City Council member Sue Moore begs to differ. “Oh, my gosh. We had a total prize there. She is so knowledgeable about grants and grant writing for the city. We’re really losing an asset to our community.”
Carlholm said she had to teach herself grant writing when she took the community development job.
She has found that partnering with other organizations is very important to towns like Imperial. Organizations have included West Central Nebraska Development District, Center for Rural Entrepreneurship, Mid-Plains Community College and Perkins County.
“It’s really critical because if you can partner with other organizations and take a regional approach, you can be more effective.”
In the future, Carlholm said, “It will be really important for Imperial to look back at its history and see how it got to this point.”
With all of the negativity on the national level, she said, which will inevitably trickle down to the local level, she sees people not wanting other people to get benefits they themselves don’t get.

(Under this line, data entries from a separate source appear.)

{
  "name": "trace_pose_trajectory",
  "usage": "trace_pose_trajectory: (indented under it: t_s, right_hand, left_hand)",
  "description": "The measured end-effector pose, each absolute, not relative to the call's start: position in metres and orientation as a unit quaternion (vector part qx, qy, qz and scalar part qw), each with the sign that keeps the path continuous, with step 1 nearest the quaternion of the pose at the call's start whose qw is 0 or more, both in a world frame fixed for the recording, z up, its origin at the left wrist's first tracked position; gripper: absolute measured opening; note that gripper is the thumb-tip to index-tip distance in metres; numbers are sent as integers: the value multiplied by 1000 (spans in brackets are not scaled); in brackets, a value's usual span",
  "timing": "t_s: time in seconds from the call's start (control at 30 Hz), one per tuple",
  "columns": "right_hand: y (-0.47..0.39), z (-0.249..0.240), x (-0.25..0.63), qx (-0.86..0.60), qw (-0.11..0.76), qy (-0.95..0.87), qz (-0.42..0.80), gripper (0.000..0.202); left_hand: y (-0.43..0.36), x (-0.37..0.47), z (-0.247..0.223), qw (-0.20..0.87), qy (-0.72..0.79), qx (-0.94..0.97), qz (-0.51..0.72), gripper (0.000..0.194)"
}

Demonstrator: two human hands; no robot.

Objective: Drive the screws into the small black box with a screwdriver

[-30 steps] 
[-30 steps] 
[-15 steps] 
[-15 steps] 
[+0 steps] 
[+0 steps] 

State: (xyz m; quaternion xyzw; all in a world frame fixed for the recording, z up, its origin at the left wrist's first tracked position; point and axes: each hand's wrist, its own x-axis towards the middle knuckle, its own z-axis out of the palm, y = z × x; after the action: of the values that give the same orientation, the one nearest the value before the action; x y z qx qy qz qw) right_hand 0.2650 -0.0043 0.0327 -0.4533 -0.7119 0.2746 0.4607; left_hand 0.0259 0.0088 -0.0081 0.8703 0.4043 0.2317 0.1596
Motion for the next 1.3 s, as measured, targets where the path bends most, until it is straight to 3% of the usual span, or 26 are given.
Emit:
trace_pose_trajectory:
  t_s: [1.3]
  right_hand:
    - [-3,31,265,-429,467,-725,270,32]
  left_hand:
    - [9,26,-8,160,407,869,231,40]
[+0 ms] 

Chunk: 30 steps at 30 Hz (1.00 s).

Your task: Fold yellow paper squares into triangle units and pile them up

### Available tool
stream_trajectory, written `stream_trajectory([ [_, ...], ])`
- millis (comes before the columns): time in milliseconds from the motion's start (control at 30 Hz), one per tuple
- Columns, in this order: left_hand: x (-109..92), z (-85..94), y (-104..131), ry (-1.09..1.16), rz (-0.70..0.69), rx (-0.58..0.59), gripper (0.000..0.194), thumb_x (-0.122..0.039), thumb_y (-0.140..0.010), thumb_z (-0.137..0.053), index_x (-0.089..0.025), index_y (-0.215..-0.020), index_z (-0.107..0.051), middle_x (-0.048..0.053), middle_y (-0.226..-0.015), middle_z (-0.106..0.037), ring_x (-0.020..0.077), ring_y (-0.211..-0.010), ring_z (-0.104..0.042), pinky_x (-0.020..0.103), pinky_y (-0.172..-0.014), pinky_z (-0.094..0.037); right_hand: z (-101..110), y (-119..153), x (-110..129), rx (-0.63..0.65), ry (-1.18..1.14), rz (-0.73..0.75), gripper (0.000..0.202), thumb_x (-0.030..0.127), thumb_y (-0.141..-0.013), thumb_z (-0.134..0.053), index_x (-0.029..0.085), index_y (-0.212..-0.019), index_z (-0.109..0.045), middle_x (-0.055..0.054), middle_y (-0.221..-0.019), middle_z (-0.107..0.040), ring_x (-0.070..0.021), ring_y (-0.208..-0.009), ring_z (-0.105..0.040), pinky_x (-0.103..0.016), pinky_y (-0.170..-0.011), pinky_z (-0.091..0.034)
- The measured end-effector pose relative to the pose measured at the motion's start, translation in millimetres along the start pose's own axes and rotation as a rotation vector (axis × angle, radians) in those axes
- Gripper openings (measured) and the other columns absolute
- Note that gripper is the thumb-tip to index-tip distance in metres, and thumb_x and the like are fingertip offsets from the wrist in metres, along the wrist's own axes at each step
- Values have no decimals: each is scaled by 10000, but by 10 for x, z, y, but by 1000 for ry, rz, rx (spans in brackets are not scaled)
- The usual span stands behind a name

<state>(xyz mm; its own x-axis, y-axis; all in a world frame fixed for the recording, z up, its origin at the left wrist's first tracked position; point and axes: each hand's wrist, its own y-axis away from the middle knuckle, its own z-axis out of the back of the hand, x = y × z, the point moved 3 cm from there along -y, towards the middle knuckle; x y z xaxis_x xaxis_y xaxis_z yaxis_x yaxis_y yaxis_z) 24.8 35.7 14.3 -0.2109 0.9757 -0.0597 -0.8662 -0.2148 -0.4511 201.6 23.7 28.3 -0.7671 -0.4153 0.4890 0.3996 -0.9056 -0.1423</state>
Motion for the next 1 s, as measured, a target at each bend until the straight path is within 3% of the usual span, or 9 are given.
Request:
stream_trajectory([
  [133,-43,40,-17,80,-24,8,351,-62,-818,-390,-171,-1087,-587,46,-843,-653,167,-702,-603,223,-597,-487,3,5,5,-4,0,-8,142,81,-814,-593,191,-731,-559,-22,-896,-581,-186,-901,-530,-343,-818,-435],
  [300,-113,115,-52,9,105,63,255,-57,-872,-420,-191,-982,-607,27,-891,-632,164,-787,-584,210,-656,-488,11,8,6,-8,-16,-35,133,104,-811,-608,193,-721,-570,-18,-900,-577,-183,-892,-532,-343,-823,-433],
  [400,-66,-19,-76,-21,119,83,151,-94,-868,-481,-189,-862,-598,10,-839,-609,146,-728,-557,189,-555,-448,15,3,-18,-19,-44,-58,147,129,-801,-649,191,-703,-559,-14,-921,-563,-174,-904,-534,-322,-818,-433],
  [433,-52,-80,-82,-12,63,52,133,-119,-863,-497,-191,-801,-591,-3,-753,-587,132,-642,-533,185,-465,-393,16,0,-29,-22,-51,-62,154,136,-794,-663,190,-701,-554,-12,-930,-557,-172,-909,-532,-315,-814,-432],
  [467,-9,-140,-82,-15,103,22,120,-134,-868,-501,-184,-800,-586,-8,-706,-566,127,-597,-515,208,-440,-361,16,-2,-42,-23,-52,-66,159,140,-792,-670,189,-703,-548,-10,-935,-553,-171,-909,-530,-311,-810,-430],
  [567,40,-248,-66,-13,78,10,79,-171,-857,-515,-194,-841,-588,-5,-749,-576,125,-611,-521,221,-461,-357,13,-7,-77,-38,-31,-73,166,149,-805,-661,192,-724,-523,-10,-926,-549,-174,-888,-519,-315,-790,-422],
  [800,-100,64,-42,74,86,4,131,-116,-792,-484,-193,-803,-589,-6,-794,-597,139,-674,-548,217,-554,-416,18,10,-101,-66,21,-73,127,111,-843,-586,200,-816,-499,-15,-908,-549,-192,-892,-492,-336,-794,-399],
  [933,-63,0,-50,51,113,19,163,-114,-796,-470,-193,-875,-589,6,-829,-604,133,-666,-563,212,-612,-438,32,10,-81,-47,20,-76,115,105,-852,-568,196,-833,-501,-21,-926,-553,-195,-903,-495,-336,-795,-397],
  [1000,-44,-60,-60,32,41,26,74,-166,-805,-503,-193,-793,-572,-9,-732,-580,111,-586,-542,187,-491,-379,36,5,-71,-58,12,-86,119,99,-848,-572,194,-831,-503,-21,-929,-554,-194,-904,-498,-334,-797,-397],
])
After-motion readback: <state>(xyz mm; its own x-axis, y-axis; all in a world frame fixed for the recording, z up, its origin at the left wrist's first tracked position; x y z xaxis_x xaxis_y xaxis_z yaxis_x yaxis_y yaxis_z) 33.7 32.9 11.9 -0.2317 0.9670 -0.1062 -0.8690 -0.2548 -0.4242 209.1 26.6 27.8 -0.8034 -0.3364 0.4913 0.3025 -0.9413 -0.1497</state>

That leads to a negativity of spirit and willingness to work without payment, Carlholm meant.
“Our success is the result of people planning, working together and making sacrifices.”
The dynamic blonde added, “We need to look with a fresh eye to see what our real needs are and work together to try to remove obstacles to our growth.”
City Clerk/Administrator Jo Leyland said of Carlholm, “She’s done so much. A lot of the things we’ve accomplished as a city are due to Leslie.”
“She’s an excellent leader and promoter of Imperial. She’s made a lot of excellent contacts for us. It’s remarkable what she’s accomplished in her short time here. It’s sad she’s moving on.”
The City of Imperial began advertising statewide this week for a replacement for Carlholm.